Alicia McCarvell:Oh, I love fruit snacks—they’re my favorite, honestly. My problem with eating right now is that I’ll get going during my day and it’ll be hours before I’ll eat, so that’s something that I’m working really hard on. Having snacks around the house is super helpful for that; especially snacks with fruit sugars specifically, just to keep me going and keep me energized. Although they don’t last in this house because Scott can’t comprehend that you’re supposed to eat one pack at a time. I mean, whatever he needs!

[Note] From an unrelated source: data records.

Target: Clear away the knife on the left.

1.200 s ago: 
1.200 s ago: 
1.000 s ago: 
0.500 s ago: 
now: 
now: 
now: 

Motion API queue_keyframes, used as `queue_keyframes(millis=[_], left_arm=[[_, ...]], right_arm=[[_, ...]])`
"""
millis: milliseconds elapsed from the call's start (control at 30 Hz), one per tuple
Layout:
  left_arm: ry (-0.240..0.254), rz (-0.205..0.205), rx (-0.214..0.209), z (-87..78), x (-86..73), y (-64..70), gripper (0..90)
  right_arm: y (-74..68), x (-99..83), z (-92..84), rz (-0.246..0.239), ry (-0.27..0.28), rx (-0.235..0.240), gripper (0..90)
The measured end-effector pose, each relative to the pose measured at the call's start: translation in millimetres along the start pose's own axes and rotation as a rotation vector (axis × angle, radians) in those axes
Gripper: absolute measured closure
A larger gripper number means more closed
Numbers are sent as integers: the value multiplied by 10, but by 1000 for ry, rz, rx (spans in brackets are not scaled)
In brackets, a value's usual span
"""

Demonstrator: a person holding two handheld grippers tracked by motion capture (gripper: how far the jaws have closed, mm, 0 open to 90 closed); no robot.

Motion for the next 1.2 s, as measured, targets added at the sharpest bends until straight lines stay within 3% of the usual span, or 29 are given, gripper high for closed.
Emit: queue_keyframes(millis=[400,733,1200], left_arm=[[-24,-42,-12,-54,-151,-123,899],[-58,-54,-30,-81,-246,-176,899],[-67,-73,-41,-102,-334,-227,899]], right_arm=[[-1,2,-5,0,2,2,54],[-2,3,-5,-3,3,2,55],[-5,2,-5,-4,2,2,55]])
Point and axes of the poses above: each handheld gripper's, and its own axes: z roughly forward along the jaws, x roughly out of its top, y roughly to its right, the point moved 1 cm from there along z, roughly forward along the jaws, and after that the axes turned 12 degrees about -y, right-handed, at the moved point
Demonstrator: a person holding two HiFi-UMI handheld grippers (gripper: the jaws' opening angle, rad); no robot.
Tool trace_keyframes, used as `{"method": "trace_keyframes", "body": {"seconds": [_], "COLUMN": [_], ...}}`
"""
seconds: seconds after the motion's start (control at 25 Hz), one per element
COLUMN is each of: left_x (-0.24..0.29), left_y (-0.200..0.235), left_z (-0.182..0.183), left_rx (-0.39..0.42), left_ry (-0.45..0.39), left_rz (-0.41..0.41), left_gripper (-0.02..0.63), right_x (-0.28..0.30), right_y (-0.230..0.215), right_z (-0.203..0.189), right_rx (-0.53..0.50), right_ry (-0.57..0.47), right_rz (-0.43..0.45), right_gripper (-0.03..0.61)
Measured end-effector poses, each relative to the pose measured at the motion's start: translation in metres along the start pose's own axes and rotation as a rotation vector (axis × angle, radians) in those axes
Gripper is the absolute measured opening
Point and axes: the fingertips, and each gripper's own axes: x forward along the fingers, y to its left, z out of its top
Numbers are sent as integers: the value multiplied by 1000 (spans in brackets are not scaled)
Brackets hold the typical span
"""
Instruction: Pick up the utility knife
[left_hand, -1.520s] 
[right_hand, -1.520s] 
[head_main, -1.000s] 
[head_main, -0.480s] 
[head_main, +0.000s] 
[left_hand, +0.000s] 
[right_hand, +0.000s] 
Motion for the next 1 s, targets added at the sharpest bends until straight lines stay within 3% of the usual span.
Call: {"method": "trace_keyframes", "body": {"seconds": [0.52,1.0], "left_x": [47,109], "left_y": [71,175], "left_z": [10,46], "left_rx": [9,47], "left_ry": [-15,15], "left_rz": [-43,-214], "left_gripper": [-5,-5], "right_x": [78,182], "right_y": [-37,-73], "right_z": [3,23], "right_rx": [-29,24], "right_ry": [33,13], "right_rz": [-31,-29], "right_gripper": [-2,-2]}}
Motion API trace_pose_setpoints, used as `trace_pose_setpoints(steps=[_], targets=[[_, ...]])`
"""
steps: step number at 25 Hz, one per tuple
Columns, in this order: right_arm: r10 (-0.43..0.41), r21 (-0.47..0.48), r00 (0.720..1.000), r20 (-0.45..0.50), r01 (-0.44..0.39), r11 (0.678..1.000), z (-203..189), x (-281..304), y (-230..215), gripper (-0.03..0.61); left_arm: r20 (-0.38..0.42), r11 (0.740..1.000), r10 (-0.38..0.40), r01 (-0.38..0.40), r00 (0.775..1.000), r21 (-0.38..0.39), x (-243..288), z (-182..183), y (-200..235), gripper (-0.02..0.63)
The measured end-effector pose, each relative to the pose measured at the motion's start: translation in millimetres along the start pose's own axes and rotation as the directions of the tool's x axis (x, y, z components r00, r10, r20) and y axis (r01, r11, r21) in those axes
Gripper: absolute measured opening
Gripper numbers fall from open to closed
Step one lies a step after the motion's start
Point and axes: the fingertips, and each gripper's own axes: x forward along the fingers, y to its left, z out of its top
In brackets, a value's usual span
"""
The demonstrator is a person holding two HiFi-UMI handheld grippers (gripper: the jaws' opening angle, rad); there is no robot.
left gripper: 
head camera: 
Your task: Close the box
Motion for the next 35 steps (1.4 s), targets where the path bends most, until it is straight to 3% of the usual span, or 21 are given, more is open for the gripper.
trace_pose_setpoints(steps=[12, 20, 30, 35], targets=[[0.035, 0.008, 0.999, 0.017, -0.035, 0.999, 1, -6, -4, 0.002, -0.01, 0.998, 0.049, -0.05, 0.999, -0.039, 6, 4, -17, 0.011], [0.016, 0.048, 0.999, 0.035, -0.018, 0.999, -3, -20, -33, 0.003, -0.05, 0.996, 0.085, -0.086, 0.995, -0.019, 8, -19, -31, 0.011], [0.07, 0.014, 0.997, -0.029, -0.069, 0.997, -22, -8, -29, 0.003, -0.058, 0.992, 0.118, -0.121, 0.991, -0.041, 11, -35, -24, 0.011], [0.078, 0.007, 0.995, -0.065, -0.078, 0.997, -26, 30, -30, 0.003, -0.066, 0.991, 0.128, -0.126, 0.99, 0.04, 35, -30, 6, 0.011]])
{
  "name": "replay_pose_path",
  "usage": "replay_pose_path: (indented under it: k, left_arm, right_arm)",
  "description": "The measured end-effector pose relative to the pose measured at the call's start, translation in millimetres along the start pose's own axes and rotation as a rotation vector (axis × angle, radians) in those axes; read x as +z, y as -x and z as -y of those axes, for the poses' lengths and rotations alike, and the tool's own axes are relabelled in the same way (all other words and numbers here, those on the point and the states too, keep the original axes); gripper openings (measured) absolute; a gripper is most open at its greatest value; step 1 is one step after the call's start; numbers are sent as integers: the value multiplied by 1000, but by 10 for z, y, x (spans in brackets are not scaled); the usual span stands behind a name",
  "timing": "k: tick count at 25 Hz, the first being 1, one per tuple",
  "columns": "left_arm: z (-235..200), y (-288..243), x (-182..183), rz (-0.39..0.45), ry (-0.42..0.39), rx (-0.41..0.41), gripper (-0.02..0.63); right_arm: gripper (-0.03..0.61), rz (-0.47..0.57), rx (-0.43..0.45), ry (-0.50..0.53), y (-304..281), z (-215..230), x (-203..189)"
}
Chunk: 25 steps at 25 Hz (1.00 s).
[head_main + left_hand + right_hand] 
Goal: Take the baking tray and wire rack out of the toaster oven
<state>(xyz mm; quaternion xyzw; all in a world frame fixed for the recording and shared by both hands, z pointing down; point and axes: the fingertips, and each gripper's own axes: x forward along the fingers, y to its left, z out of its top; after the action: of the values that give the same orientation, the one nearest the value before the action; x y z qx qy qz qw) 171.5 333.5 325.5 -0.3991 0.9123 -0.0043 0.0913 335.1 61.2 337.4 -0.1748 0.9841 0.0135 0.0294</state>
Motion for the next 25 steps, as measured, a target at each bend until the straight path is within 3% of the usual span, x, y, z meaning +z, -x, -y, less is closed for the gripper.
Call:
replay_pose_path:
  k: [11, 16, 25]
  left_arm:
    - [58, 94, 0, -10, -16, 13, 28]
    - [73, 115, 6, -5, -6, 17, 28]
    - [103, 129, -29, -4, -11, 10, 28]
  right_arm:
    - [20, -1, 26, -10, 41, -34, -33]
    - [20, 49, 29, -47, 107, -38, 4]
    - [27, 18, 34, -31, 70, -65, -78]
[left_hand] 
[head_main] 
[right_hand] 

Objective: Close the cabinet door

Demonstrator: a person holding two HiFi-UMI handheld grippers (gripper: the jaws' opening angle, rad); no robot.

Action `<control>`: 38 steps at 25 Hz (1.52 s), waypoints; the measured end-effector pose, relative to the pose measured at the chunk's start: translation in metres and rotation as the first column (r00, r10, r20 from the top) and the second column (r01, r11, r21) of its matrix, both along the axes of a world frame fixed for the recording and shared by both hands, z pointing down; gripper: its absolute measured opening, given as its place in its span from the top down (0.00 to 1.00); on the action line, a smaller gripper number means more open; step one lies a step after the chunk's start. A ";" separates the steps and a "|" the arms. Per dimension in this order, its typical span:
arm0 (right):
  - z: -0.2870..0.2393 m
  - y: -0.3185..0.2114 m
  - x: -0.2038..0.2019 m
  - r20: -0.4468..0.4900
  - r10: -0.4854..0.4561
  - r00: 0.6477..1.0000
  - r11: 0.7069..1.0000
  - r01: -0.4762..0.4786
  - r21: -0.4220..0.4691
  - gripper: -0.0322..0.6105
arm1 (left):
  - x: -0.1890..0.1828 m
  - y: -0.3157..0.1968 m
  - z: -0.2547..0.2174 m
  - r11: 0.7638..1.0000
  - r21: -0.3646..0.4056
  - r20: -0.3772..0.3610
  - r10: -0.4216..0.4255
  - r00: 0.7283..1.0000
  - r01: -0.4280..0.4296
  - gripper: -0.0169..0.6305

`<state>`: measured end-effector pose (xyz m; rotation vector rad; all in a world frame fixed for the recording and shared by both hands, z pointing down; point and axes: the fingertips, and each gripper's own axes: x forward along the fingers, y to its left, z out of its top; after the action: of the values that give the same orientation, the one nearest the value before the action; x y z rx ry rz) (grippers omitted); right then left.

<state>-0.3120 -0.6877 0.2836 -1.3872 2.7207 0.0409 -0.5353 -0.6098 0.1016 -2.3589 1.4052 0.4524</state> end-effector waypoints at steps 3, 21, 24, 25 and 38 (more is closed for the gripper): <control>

EatingWell: Sweet or salty?

Alicia McCarvell:Right now: salty. That’s changed, but I’m a salty girl now. I feel like I’m slipping into sweets around Christmastime, which changed. In my diet culture days, sweets were what I wasn’t allowed to have. So I was a sweet girl, but I was only a sweet girl because I didn’t allow myself to have those things. Now that I’m not holding myself back from enjoying the foods that I want to enjoy, I don’t crave them as much, which has been super helpful. I’m not sure how much you know about my history, but I have a history of disordered eating, specifically with bingeing on foods that I wasn’t essentially allowed to have, so sweet. So now that I’ve evened out my diet and I allow myself to eat the things my body wants, I’ve realized that I was a salty girl, which is new for me.

EatingWell: What does eating well mean to you?

Alicia McCarvell:This is a great question because it is a big one. For me specifically, eating well is not withholding from my body what it deserves and what it needs. I think I spent so much time thinking I was eating well because I was eating low-carb or high-veggie or other diet culture things, and I wasn’t healthy. My body wasn’t getting the nutrients it needed to function.

Eating well for me is going out and enjoying the food that I’m putting into my body. And it’s finding things that make me run the way that I should be running, with the energy and the focus that I need to have. But also, allowing me to go to the movie theater and have popcorn with my nephew on a Saturday afternoon.

I guess, nowadays, it’s not making myself have guilt around food anymore. And that is a big, big win for me in my book.

EatingWell: What do you wish your fans and followers could take into the new year with them?

Alicia McCarvell:I wish first and foremost that they understood that they’re enough as they are every single day, regardless of whatever goal they’re going to set for themselves into the new year.

We’ve spent a lot of time making our bodies the bane of our existence. I hope that this year they’re kinder to their bodies and honor themselves and be thankful for the body that they get to live in every single day.